With this, we have prepared all the necessary parts to construct the Pytorch Geometric custom dataset.
The KarateDataset class inherits from the InMemoryDataset class and use a Data object to collate all information relating to the karate club dataset. The graph data is then split into train and test sets, thereby creating the train and test masks using the splits.
The data object contains the following variables:
Data(edge_index=[2, 156], num_classes=, test_mask=, train_mask=, x=[34, 1], y=)
This custom dataset can now be used with several graph neural network models from the Pytorch Geometric library. Let’s pick a Graph Convolutional Network model and use it to predict the missing labels on the test set.
Note: PyG library focuses more on node classification task but it can also be used for link prediction.
The GCN model is built with 2 hidden layers and each hidden layer contains 16 neurons. Let’s train the model!

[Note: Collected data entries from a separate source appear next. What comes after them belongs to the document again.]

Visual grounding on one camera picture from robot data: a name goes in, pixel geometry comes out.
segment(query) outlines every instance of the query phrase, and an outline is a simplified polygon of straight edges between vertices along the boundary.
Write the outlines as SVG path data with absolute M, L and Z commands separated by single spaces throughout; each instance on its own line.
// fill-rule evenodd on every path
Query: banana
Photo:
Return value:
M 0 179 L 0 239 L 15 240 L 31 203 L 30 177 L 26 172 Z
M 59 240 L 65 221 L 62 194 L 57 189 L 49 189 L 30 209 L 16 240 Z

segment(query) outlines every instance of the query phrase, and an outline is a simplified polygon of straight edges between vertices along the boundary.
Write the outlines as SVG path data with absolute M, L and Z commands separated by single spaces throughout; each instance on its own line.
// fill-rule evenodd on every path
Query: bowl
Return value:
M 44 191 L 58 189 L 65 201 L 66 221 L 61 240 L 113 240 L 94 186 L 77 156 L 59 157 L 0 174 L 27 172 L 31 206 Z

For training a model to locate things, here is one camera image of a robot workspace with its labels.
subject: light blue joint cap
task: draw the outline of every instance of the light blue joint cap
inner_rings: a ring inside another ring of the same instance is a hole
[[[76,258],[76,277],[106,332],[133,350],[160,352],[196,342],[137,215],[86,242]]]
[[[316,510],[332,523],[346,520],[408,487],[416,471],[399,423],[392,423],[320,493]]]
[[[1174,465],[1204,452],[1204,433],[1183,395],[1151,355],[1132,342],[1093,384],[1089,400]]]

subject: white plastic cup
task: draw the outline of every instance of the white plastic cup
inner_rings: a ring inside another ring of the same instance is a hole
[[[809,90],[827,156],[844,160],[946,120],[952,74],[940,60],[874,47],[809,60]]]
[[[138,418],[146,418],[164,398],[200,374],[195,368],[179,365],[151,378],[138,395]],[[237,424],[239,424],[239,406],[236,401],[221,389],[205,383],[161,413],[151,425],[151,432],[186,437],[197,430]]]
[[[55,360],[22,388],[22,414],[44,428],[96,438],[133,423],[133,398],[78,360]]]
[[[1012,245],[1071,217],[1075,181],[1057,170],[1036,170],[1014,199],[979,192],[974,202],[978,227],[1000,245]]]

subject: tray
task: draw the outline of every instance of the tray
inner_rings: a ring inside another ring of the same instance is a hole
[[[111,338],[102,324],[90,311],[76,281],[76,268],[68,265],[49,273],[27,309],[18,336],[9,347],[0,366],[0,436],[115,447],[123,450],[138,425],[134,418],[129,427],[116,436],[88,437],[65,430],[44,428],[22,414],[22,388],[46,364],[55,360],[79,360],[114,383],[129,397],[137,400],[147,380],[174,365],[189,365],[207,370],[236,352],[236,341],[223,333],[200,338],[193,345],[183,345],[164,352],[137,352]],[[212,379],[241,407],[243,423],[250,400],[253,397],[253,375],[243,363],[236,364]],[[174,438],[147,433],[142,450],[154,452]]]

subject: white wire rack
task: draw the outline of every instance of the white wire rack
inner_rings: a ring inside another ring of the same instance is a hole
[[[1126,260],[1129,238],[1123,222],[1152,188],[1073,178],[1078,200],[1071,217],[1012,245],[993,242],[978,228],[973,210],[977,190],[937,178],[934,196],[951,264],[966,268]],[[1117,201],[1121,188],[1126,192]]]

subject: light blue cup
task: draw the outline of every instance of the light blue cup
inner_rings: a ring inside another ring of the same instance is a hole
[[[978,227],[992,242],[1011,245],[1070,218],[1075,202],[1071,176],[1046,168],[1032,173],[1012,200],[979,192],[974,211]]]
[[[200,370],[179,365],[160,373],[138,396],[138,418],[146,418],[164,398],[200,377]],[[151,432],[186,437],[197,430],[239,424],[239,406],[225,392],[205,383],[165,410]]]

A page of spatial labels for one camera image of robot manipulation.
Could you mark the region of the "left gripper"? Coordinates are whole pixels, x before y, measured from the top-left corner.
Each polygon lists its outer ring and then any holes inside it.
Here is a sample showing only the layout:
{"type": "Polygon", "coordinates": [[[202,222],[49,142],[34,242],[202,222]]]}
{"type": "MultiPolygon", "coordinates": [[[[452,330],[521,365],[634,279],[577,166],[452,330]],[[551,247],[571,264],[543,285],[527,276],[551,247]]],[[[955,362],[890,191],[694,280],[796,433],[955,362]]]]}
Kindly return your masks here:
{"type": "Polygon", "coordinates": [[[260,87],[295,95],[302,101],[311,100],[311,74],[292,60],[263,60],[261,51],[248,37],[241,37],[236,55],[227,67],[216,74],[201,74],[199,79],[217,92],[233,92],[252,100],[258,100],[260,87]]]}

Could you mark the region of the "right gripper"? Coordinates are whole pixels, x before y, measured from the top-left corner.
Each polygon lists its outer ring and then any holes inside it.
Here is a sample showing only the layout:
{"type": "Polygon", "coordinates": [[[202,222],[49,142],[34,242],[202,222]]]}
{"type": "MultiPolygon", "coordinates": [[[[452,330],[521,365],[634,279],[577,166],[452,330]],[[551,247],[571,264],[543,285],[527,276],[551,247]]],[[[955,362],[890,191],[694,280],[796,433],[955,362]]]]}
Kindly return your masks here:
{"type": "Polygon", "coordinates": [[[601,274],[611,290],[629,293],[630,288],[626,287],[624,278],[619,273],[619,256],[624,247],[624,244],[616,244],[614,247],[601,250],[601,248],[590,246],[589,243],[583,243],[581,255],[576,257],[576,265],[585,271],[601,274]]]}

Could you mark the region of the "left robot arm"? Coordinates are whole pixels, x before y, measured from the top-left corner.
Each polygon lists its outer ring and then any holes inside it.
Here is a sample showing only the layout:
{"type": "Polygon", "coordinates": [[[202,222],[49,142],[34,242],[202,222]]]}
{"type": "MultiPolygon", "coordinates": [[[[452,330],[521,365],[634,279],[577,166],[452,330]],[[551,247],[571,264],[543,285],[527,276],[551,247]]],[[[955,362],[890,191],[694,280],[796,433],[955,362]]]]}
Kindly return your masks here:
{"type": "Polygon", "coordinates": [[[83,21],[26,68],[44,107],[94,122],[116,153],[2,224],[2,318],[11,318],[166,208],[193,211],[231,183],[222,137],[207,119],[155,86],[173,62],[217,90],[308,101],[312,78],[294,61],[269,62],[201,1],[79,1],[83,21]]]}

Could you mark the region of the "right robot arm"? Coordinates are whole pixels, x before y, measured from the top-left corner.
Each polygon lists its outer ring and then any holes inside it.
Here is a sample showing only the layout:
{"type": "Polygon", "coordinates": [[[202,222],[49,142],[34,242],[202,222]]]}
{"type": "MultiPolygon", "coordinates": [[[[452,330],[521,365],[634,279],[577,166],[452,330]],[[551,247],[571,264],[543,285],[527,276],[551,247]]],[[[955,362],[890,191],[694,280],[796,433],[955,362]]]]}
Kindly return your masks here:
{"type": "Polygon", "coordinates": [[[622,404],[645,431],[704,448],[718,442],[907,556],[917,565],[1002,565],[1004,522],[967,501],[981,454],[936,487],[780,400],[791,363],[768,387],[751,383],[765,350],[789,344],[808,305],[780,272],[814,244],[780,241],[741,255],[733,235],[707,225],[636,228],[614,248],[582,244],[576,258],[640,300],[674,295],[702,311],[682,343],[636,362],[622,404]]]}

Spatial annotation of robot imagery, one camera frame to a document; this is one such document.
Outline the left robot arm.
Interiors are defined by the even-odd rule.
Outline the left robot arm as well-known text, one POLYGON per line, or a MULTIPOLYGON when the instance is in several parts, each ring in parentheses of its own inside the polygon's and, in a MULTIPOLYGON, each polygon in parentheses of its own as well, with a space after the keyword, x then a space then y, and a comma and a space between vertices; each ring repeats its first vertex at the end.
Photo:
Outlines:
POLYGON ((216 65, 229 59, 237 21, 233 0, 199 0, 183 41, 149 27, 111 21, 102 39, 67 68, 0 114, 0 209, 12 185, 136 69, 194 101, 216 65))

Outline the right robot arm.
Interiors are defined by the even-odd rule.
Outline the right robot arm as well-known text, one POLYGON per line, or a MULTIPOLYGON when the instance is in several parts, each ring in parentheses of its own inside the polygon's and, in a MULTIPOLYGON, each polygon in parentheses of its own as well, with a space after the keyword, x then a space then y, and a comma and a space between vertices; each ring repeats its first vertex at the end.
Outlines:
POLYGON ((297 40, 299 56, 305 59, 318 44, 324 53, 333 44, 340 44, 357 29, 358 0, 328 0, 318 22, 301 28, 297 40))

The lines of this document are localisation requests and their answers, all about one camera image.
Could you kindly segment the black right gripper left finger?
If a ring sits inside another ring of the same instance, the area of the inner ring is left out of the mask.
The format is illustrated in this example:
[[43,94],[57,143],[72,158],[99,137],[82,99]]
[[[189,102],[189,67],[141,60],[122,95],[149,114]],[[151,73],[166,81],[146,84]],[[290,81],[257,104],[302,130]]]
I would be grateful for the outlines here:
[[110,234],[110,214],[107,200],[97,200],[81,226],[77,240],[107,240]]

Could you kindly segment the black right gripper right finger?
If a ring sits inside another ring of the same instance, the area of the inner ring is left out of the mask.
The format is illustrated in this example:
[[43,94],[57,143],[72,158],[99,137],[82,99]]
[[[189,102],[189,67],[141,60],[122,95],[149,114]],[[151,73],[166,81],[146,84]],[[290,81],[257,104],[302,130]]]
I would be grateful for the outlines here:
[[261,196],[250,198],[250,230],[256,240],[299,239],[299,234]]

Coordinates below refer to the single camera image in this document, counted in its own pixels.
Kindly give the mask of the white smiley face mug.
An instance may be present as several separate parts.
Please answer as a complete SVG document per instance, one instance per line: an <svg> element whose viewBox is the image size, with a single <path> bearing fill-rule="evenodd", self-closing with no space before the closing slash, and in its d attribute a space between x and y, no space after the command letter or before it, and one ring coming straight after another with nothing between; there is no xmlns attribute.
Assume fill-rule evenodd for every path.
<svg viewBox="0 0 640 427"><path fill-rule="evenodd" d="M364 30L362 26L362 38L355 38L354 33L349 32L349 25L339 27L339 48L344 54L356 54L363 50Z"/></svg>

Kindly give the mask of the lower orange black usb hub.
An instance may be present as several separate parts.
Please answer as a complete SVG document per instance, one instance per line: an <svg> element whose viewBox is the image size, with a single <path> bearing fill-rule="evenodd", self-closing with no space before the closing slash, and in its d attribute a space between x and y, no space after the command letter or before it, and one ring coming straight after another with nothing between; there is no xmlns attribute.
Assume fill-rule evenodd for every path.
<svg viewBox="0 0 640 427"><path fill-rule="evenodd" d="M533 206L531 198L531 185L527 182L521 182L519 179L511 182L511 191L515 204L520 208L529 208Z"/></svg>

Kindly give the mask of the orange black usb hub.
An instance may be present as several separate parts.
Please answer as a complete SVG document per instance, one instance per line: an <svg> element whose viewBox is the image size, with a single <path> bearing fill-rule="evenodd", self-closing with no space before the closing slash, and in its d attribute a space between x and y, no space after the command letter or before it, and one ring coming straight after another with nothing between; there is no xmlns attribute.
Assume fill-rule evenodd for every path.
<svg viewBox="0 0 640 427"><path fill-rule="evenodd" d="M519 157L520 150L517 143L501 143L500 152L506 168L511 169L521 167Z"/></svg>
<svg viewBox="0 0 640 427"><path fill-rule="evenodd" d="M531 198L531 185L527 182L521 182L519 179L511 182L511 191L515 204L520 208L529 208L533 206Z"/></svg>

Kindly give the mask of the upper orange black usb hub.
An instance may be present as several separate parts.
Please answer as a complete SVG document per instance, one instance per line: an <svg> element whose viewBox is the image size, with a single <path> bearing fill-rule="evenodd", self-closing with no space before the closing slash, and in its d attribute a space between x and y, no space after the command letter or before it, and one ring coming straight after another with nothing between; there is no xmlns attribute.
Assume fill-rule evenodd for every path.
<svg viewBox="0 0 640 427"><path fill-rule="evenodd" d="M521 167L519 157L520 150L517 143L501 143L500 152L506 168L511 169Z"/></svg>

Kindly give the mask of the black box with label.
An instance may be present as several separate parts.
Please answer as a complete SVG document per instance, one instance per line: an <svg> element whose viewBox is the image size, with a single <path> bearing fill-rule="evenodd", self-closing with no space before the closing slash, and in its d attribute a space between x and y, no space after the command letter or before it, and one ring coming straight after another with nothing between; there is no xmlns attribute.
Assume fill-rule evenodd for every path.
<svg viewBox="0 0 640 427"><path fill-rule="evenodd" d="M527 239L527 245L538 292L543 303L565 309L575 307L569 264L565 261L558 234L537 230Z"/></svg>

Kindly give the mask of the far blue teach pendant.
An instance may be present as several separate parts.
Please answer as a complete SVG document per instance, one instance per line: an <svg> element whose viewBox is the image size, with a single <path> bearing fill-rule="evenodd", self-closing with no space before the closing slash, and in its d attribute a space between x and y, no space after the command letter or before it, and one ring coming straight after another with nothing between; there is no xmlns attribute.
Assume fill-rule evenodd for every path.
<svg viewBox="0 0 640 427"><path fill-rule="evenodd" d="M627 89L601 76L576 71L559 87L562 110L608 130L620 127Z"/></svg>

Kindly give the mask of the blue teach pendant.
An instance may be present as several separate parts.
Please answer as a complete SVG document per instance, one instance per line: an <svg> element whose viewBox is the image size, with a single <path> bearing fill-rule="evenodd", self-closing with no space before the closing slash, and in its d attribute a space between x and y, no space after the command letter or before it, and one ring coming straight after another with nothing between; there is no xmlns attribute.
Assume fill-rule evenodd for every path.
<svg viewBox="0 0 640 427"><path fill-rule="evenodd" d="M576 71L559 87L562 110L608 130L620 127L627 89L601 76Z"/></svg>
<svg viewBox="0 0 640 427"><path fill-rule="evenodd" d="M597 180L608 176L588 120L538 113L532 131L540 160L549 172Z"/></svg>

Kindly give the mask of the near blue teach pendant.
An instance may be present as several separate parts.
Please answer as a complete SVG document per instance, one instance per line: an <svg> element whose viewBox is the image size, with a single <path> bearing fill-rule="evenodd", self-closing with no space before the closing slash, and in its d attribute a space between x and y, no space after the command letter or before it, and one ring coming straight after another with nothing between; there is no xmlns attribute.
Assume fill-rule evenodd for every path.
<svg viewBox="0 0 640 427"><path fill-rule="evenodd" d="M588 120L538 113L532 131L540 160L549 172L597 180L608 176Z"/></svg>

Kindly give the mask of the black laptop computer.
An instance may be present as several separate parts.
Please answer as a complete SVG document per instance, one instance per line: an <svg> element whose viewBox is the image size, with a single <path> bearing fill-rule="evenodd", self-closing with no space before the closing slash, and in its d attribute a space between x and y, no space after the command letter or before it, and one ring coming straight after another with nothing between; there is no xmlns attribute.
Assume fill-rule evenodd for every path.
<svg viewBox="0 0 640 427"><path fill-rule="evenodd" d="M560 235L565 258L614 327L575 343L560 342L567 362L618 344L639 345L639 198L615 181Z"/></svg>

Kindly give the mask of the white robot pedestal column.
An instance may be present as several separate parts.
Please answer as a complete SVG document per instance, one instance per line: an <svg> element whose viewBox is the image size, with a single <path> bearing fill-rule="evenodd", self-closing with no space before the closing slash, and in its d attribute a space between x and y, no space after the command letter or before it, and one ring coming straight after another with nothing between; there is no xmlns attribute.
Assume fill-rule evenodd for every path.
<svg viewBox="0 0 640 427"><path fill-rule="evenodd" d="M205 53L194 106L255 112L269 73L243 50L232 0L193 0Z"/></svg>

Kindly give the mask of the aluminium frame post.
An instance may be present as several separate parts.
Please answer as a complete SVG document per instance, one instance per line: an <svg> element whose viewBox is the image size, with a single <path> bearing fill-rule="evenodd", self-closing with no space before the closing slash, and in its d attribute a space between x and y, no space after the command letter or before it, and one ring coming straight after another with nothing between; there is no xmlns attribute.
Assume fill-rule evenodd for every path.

Initial experiments with random hyperparameters gave these results:
Train Accuracy: 0.913
Test Accuracy: 0.727
This is not impressive and we can certainly do better. In my next post, I will discuss how we can use Optuna (python library on hyperparameter tuning) to tune the hyperparameters easily and find the best model. The code used in this example was taken from the PyTorch Geometric’s GitHub repository with some modifications (link).
To summarize everything we have done so far:
- Generate numerical representations for each node in the graph.
- Construct a PyG custom dataset and split data into train and test.
- Use a GNN model like GCN and train the model.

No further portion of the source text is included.